C'est alors que je remarquai la Honda de Médard Kumbu au coin de la rue du commissariat. Un être assez frêle était assis dessus. Ce visage ni d'homme ni de femme me remarqua. Je fis donc mine de simplement passer mon chemin, et me rendis chez moi, traversant l'entrée de la rue du poste de police, comme si je n'étais là que parce que c'était sur le chemin de ma résidence.

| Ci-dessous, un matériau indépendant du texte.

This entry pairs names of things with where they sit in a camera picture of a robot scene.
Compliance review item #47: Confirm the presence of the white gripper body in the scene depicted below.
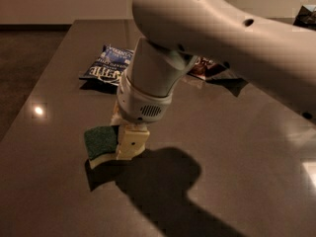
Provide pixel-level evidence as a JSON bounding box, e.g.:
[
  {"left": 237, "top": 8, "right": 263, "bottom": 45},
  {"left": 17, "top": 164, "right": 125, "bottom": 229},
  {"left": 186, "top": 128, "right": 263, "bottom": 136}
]
[{"left": 117, "top": 72, "right": 172, "bottom": 123}]

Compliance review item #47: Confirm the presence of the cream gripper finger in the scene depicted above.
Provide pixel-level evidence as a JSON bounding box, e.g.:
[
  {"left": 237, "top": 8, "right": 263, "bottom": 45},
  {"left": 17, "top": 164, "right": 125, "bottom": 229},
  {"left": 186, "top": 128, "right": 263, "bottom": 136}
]
[
  {"left": 116, "top": 123, "right": 150, "bottom": 160},
  {"left": 110, "top": 102, "right": 124, "bottom": 125}
]

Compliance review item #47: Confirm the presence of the green and yellow sponge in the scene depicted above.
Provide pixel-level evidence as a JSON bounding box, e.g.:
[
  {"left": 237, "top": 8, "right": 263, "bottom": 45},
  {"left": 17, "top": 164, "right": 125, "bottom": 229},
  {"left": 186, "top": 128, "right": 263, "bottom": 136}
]
[{"left": 84, "top": 125, "right": 119, "bottom": 169}]

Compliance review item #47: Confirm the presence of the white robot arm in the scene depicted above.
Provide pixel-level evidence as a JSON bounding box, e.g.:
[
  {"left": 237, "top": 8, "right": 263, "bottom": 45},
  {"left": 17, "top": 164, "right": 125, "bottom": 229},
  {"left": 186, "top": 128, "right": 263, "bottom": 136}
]
[{"left": 113, "top": 0, "right": 316, "bottom": 160}]

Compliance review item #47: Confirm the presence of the blue chip bag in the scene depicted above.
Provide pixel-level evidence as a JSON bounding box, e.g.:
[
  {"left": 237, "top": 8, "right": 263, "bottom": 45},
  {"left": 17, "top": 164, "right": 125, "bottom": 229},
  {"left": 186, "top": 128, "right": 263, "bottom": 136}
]
[{"left": 80, "top": 45, "right": 134, "bottom": 86}]

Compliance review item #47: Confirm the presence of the brown and cream chip bag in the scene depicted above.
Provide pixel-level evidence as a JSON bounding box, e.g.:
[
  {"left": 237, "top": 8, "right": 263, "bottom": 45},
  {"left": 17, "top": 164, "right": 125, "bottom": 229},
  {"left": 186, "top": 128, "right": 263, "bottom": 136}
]
[{"left": 189, "top": 57, "right": 226, "bottom": 81}]

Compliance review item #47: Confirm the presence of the dark object at table corner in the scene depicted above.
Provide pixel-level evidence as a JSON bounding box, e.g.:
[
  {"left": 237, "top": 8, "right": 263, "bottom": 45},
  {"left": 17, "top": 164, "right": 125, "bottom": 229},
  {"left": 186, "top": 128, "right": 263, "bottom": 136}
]
[{"left": 293, "top": 5, "right": 316, "bottom": 30}]

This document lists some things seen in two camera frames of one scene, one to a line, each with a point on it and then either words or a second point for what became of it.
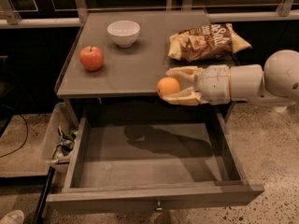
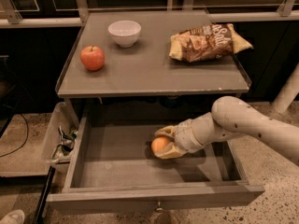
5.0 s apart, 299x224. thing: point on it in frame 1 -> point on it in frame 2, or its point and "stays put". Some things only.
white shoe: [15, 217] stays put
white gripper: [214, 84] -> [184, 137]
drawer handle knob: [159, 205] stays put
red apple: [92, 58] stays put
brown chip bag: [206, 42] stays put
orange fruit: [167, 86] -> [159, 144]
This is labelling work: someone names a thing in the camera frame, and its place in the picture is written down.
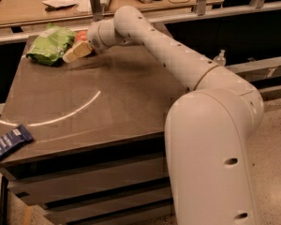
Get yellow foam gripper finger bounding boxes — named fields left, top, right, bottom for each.
left=63, top=40, right=93, bottom=63

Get clear sanitizer bottle right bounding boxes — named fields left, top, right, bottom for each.
left=214, top=50, right=226, bottom=66

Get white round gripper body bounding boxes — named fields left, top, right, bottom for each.
left=86, top=22, right=108, bottom=51

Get blue snack bar wrapper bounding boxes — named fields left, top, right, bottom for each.
left=0, top=125, right=33, bottom=160

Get white paper sheets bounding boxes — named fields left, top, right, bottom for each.
left=43, top=0, right=91, bottom=12

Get grey metal bracket post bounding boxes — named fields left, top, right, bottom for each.
left=90, top=0, right=103, bottom=22

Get red orange apple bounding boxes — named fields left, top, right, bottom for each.
left=74, top=30, right=87, bottom=43

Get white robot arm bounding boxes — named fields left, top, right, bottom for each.
left=86, top=6, right=264, bottom=225

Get grey drawer cabinet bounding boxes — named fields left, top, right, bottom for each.
left=0, top=46, right=185, bottom=225

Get green rice chip bag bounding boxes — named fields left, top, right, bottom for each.
left=26, top=23, right=76, bottom=66

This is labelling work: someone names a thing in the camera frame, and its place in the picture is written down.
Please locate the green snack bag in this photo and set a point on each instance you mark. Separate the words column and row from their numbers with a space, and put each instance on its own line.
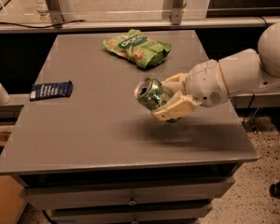
column 138, row 48

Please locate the grey metal frame post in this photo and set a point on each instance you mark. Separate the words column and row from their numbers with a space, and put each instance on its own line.
column 54, row 12
column 177, row 10

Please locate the green soda can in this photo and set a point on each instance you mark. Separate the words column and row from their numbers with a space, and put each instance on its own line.
column 152, row 95

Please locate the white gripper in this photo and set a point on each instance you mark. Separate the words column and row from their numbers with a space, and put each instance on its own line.
column 205, row 84

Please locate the grey drawer cabinet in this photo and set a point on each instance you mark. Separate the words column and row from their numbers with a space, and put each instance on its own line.
column 99, row 157

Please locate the cardboard box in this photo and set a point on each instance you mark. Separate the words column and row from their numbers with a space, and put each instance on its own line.
column 11, row 202

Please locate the black office chair caster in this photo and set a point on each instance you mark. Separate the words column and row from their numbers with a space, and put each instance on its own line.
column 275, row 190

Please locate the dark blue snack packet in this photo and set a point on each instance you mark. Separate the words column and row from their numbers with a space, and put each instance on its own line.
column 51, row 90

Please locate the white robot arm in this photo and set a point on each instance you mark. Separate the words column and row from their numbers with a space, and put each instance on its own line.
column 254, row 70

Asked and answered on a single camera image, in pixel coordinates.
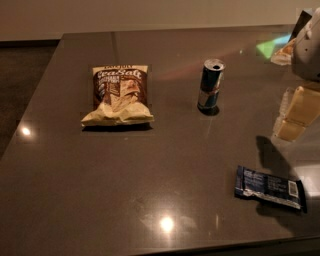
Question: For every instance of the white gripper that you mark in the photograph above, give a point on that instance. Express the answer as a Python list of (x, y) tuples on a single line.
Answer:
[(308, 53)]

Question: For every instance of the redbull can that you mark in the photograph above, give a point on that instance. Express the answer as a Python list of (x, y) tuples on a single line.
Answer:
[(212, 74)]

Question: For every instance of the dark blue snack bar wrapper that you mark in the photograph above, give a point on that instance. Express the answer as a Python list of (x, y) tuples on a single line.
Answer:
[(254, 184)]

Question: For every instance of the sea salt chips bag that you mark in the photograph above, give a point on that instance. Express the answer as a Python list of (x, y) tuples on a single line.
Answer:
[(119, 96)]

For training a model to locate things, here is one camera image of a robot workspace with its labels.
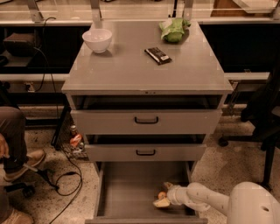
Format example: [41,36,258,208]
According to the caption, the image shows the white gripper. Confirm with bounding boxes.
[153,182,187,208]

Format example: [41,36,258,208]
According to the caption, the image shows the orange fruit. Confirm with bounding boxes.
[157,192,167,200]

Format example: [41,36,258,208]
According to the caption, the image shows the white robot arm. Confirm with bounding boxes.
[153,182,280,224]

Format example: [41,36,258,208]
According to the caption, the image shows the bottom grey drawer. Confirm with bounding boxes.
[85,161,207,224]

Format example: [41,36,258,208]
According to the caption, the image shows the grey drawer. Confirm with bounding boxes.
[71,94,222,135]
[85,161,207,224]
[86,135,206,162]

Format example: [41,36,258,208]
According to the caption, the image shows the middle grey drawer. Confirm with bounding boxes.
[86,135,206,162]

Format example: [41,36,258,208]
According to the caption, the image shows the top grey drawer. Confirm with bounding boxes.
[71,94,222,135]

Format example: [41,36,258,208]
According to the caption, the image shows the person's hand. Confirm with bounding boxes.
[0,134,10,158]

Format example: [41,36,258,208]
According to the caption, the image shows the orange snack packet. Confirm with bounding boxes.
[70,134,82,147]

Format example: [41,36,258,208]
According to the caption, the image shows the black snack bar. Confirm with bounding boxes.
[144,47,172,65]

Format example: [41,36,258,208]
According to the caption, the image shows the tan shoe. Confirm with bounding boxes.
[3,150,46,182]
[1,209,33,224]

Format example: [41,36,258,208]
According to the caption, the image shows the black chair base left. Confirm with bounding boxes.
[4,167,62,199]

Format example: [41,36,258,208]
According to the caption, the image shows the green chip bag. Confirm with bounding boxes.
[159,17,191,43]

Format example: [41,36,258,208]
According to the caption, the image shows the white bowl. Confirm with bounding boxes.
[82,29,112,53]

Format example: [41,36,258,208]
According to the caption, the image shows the brown trouser leg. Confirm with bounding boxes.
[0,106,27,160]

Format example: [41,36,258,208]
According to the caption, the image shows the black floor cable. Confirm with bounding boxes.
[47,151,84,224]

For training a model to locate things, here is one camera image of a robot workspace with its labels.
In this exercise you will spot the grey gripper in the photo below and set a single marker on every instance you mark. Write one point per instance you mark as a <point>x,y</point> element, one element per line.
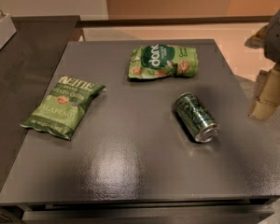
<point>278,37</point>

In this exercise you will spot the green soda can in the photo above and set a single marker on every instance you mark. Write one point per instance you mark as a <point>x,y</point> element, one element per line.
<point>200,123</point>

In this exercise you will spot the green rice crisps bag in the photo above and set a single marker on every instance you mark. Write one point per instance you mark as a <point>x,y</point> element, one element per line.
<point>158,61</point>

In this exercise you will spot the green jalapeno chips bag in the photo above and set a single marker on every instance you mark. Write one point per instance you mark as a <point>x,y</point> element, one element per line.
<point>64,107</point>

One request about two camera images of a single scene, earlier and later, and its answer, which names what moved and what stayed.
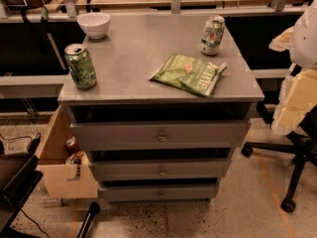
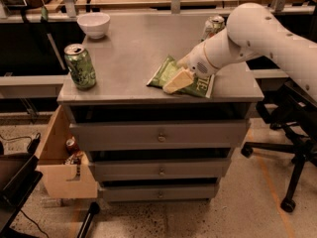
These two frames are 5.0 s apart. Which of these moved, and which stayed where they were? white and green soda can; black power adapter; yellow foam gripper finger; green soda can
Moved: yellow foam gripper finger
Stayed: green soda can; black power adapter; white and green soda can
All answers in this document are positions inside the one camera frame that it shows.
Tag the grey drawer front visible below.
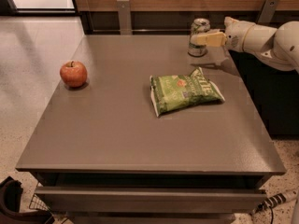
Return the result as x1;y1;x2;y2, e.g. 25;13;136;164
36;187;265;214

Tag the left metal bracket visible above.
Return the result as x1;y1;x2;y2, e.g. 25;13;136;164
117;0;133;35

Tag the metal bracket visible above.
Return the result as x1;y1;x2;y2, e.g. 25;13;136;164
117;0;133;35
257;0;280;24

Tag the green chip bag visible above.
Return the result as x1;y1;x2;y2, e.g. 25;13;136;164
150;67;225;117

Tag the red apple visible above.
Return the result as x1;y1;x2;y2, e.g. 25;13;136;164
60;61;88;88

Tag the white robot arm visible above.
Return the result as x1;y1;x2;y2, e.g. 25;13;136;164
191;17;299;73

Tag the dark brown floor object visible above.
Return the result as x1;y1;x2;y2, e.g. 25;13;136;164
0;176;54;224

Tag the wire basket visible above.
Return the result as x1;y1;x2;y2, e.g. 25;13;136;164
29;192;50;211

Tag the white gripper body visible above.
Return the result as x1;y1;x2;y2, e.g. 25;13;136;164
224;17;255;52

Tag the green 7up soda can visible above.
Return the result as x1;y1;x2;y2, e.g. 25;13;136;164
188;18;210;57

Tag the right metal bracket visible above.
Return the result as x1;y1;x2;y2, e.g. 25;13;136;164
257;0;280;24

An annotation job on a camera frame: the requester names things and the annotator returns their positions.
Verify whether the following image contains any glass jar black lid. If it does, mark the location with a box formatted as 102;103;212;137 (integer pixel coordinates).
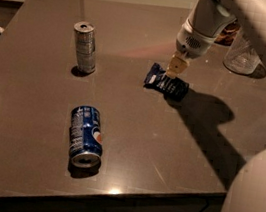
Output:
216;22;240;46

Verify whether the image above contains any silver energy drink can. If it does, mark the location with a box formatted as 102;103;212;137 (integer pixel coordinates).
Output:
74;21;96;74

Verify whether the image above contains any blue pepsi can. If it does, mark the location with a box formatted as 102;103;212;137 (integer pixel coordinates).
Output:
68;105;103;168

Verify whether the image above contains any clear plastic cup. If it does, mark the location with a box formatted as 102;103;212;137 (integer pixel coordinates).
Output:
223;29;260;75

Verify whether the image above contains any blue rxbar wrapper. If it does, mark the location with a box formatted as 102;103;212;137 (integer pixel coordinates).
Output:
144;63;189;101

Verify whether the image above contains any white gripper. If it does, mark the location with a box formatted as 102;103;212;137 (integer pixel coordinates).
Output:
166;0;236;78

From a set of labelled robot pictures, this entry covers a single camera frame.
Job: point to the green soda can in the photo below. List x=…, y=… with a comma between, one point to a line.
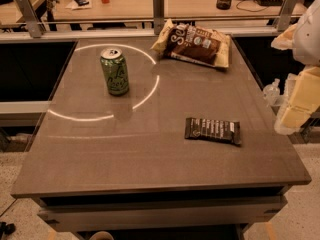
x=115, y=71

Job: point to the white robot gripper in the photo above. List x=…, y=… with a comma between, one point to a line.
x=308, y=39

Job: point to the left metal rail bracket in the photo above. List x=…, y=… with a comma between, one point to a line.
x=34, y=26

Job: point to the metal rail bracket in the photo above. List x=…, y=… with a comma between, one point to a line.
x=158, y=16
x=34, y=26
x=284, y=18

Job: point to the clear plastic bottle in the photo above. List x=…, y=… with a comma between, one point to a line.
x=271, y=92

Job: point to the black rxbar chocolate bar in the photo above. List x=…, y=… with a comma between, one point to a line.
x=213, y=130

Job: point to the table drawer front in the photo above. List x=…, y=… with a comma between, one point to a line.
x=163, y=214

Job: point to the black mesh cup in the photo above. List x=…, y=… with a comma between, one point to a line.
x=223, y=4

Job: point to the middle metal rail bracket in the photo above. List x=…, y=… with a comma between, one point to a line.
x=158, y=16

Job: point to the brown and yellow snack bag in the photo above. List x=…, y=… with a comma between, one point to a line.
x=193, y=44

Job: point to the right metal rail bracket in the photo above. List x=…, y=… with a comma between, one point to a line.
x=284, y=18

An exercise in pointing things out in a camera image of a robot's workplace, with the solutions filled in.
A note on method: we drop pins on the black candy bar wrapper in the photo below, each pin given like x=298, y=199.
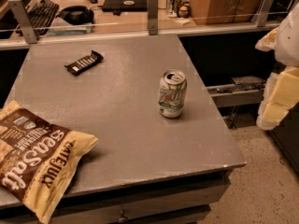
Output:
x=85, y=63

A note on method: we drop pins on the small round brown container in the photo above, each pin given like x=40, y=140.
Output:
x=183, y=12

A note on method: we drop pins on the left metal divider bracket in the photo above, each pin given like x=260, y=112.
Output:
x=22, y=17

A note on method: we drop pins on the right metal divider bracket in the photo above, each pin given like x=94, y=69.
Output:
x=262, y=13

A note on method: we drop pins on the black computer keyboard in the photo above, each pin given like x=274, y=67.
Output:
x=41, y=15

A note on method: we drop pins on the black headphones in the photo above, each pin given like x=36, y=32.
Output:
x=76, y=15

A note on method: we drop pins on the black closed laptop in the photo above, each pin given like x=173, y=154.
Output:
x=124, y=5

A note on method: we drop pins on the middle metal divider bracket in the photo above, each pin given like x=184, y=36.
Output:
x=152, y=17

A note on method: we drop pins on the white plastic cover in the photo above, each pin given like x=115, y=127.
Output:
x=284, y=40

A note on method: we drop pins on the white green 7up can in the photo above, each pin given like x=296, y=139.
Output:
x=172, y=92

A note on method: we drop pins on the metal divider bracket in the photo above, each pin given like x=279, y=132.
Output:
x=22, y=17
x=152, y=17
x=262, y=13

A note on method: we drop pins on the grey table drawer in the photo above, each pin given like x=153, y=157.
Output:
x=181, y=201

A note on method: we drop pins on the clear glass jar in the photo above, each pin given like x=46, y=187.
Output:
x=172, y=7

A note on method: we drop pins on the grey metal shelf rail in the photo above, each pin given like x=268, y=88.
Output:
x=240, y=91

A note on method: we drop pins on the yellow foam padding block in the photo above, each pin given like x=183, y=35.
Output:
x=280, y=96

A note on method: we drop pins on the brown cardboard box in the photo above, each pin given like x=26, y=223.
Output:
x=206, y=12

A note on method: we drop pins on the yellow brown chips bag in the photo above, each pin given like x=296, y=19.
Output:
x=38, y=159

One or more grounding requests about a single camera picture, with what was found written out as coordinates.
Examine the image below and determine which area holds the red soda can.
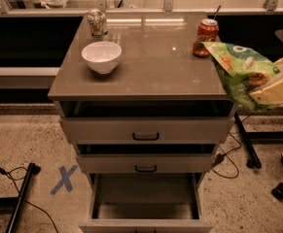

Le colonel Lokuli était le chef du secteur comprenant tous les commissariats du sud-ouest de la ville, y compris le mien. Mais il ne me sembla pas qu'il ait eu un lien direct avec le détenu Kumbu. Quelqu'un d'influent devait certainement lui avoir demandé de faire relâcher ce dernier. Un moyen d'en savoir davantage fut de filer la moto du malfrat. ''

Kumbu marcha du commissariat jusqu'au coin de la rue où l'attendait la curieuse frêle créature sur sa moto. Elle portait un casque désormais, afin que nul ne put l'identifier. Kumbu monta à l'arrière, et le véhicule déguerpit des lieux. Je les filai à l'aide de la moto Yamaha empruntée à mon mécano peu après avoir quitté ma maison. Je portais un casque, mon sac à dos, et des vêtements différents en guise de camouflage. La couverture de Kumbu ayant été compromise du fait de son arrestation dans le hall de l'hôpital, il ne pouvait plus y retourner. Ils prirent la direction opposée à l'hôpital, vers Masambila. Ils s'arrêtèrent peu avant d'arriver au grand marché du quartier, à un arrêt de bus appelé « Mère Canon ».